- _Exercise description_: Your response should be the lines from the one containing "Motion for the" through the end of the material, copied exactly and with nothing added.

- _Recorded information_:
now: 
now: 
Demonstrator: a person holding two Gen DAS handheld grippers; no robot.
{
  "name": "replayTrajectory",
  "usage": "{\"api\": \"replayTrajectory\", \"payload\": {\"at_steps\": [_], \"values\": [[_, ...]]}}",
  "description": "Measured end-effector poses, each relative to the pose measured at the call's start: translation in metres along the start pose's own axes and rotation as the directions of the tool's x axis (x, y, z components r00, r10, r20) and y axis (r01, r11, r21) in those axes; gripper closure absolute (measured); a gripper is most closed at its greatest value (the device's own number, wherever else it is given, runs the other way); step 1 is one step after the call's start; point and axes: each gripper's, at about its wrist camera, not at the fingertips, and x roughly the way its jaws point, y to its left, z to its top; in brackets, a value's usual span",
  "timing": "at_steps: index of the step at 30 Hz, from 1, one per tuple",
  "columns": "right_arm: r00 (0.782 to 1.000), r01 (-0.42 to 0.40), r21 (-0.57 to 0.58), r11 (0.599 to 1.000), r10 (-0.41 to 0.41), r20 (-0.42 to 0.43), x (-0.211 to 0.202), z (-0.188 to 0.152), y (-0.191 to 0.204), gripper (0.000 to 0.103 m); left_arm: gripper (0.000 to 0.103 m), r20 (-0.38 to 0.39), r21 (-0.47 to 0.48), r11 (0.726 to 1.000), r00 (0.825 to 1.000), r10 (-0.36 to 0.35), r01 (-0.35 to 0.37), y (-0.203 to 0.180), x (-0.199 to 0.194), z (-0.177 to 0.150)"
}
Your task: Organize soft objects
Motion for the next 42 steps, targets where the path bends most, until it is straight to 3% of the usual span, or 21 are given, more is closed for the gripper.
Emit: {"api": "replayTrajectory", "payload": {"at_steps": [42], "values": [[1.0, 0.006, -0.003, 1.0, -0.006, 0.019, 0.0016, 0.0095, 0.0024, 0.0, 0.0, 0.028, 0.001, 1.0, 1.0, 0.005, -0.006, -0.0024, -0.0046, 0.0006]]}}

- _Task result_:
Motion for the next 42 steps, targets where the path bends most, until it is straight to 3% of the usual span, or 21 are given, more is closed for the gripper.
Emit: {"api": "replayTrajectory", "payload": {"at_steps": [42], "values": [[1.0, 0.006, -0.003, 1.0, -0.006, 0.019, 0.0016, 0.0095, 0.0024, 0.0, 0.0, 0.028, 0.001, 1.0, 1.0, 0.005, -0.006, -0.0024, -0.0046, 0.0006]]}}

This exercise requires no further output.